La lecture collective selon le New York Times

2010/10/16 § Poster un commentaire

Dans un article publié hier (le 15 octobre), le New York Times s’intéresse à la lecture collective (qui est la spécialité du chef SoBook, je vous le rappelle :-) et plus particulièrement à la possibilité offerte par le Kindle d’Amazon de voir quels passages ont été les plus soulignés par les utilisateurs.

On est encore à l’aube de la lecture collective (voire collaborative) ou sociale. Kobo, avec sa prochaine sortie sur la tablette de RIM (Blackberry), propose déjà une v.2 de ce qu’elle pourrait être. Le New York Times se penche ici sur ce qu’elle est déjà.

Aphorismes

Virginia Hefferman, rédactrice de l’article, fait justement remarquer que la visualisation des passages les plus soulignés, dans un livre, produit un curieux effet sur la lecture. Que souligne-t-on, d’ailleurs ? Des passages susceptibles d’être saisis hors contexte, c’est-à-dire des aphorismes, des phrases-guide-de-vie. Le problème, c’est que tous les auteurs n’écrivent pas des aphorismes et que tous les lecteurs n’en recherchent pas.

Le risque, selon moi, c’est de faire du soulignement un vote qui plébiscite tel ou tel passage, déjà considérablement mentionné (une personne souligne ce qui a déjà été souligné), et en écarte d’autres, de manière à constituer, grâce à la collection de tous les passages soulignés d’un même livre, une sorte de « best-of » de la pensée.

Bien sûr, cette fonction peut être désactivée, précise Virginia Hefferman. Mais une fois qu’elle a été utilisée, difficile de s’en passer : on est toujours curieux de ce que les autres pensent ou lisent. Surtout : nous sommes devenus incapables de lire seul. Nos enfants s’étonneront même peut-être qu’on ait pu lire si longtemps seul, alors qu’avant le X°s, la lecture était sociale, était faite à voix haute. C’est sans doute plus naturel.

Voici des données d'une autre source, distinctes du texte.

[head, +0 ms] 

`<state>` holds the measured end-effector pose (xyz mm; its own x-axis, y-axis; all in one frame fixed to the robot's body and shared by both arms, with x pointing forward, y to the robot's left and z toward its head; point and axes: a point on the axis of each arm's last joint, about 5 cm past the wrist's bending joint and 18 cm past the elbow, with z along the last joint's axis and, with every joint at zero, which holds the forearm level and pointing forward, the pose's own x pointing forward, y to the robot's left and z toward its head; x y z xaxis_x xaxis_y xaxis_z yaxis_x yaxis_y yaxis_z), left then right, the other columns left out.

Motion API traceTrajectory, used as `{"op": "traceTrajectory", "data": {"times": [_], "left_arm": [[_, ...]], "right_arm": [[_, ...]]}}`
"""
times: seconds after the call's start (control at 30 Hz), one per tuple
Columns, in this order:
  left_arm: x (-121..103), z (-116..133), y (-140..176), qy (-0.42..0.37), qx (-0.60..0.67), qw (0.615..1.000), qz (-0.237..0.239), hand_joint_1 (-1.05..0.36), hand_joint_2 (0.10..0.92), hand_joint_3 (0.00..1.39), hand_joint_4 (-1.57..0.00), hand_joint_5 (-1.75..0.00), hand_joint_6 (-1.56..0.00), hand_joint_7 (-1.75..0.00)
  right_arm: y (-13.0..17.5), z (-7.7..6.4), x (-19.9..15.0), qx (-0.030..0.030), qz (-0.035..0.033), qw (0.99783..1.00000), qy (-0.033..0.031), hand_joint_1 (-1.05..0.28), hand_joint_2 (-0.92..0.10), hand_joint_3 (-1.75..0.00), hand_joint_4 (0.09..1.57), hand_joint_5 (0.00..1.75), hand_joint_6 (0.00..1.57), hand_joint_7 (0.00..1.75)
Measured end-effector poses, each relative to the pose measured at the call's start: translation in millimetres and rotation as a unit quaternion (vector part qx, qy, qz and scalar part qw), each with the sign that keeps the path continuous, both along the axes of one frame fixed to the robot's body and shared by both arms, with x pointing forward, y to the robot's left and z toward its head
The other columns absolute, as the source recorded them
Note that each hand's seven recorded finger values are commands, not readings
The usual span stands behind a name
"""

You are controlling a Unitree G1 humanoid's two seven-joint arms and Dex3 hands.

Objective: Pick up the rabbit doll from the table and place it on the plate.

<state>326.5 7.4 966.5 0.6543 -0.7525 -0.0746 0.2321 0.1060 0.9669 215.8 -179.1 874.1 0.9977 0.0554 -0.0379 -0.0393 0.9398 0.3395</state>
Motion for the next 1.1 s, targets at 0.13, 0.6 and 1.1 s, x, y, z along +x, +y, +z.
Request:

Contamination, histoire et reproductivité

Je reviens sur le curieux effet que produisent ces passages soulignés. Cette étrangeté, c’est peut-être la trace laissée par un autre. On est habitués à marquer individuellement nos ouvrages, ou à nous énerver  (ou amuser) de celles que d’autres ont laissées, après en avoir prêté ou acheté un (d’occasion).

Dans le premier cas, c’est en effet l’énervement qui domine : j’avais prêté ce livre, j’attendais légitimement qu’il me soit rendu dans son état d’origine, et mon bien a été modifié. Le prêt idéal, c’est celui qui ne s’ajoute pas, qui ne contamine pas ma propre lecture. Dans ma bibliothèque, ce nouveau livre est devenu un corps étranger.

Dans le second cas, l’amusement prévaut, mais c’est parce que j’ai accepté, en l’achetant d’occasion, d’y trouver des traces dont j’imagine le parcours, dont je m’émeuts et que je refais virtuellement. La trace laissée est peut-être même une attention qui m’est faite et dont je suis aujourd’hui le gardien. Dans ma bibliothèque, ce nouveau livre trône au milieu des autres, ou se trouve couvé par eux.

Le troisième cas (passages soulignés du Kindle) se rapproche du second. Ce qui change, pourtant, c’est que ce livre individualisé, marqué par les autres, n’est pas individuel : il ne m’est pas destiné et ses marques, si intimes, si personnelles, sont reproductibles à l’infini. Je ne suis plus le dépositaire et le gardien du passé d’un livre, je ne suis qu’un observateur dont la marque s’ajoute à celle des autres pour faire des statistiques.